C'était au temps où seuls les morts souriaient,

Contents d'avoir trouvé la paix,

Et Leningrad, appendice inutile,

Ballottait auprès de ses prisons.
C'était au temps où rendus fous par la torture

S'avançaient les bataillons des condamnés,

Et les sifflets des locomotives chantaient

La brève chanson des déchirures.
Là-haut brillaient les étoiles de la mort,

Et la Russie se tordait, innocente,

Sous des bottes ensanglantées,

Et sous les pneus des fourgons noirs.




                      1

 

Ils sont venus te prendre à l'aube,

Je t'ai suivi comme on suit un cercueil.
Dans l'ombre des enfants pleuraient,

Sous l'icône un cierge avait coulé.
Sur tes lèvres le froid d'une médaille,

A ton front la sueur de la mort... Ne jamais oublier !
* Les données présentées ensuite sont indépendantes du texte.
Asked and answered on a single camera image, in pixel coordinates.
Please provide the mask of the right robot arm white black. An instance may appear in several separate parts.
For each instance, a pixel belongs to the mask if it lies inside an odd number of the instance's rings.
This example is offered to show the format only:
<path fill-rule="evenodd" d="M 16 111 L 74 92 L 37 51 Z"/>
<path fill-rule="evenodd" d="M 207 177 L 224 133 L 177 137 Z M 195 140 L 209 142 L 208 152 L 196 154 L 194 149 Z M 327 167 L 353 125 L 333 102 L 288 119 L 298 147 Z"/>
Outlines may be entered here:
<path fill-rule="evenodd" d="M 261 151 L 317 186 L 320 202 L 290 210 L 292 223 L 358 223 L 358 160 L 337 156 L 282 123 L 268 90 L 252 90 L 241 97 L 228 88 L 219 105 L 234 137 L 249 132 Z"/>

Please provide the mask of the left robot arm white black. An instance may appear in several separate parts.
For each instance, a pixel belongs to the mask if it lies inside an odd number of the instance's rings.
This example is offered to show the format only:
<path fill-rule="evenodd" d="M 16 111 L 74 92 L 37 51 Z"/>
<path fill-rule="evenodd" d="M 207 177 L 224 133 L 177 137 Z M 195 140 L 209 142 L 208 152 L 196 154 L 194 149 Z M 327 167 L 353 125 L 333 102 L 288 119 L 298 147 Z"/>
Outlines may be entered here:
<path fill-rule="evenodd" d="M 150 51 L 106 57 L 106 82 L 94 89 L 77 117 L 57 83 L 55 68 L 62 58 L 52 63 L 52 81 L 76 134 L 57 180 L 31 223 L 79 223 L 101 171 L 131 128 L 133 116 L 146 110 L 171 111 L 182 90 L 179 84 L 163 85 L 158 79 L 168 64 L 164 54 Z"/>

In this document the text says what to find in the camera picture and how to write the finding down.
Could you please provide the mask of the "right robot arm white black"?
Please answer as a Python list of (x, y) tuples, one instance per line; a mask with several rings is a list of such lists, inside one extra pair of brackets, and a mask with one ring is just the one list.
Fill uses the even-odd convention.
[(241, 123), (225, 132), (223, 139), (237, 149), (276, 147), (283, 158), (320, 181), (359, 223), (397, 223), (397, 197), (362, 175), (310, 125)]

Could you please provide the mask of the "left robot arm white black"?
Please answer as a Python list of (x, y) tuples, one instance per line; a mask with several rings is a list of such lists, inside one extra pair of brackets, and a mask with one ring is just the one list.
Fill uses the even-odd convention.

Comme les femmes des streltsy*, j'irai,

J'irai hurler sous les tours du Kremlin.

 

1935

 

*"Mousquetaires" sévèrement châtiés pour s'être révoltés contre Pierre le Grand.

 

 

21/03/2011

Anna Akhmatova (Requiem)

La pensée du jour : "La saison de l'amour triste et immobile plane en cette solitude". Robert DESNOS

 

DEDICACE

Devant tant de malheur les montagnes s'inclinent,

Le grand fleuve suspend son cours,

Mais les verrous des prisons sont solides,

Derrière, il y a les « terriers du bagne »*

Et l'angoisse poignante de la mort.

Des gens que le soleil caresse en se couchant...

Nous ne savons rien, nous sommes partout les mêmes,

Nous n'entendons que l'atroce cliquetis des clés

Et le pas lourd des soldats.

Nous nous levions comme pour les matines,

Nous traversions à pied la ville ensauvagée,

Nous nous retrouvions là, plus glacées que des mortes,

Et le soleil descend, et la Néva s'embrume.

Mais l'espoir chante toujours au loin.

La sentence... Et les larmes jaillissent,

La voilà maintenant coupée du monde entier,

Comme si la douleur lui arrachait le cœur,

Qu'on l'avait fait soudain tomber à la renverse,

Et pourtant, elle avance, elle titube... Seule...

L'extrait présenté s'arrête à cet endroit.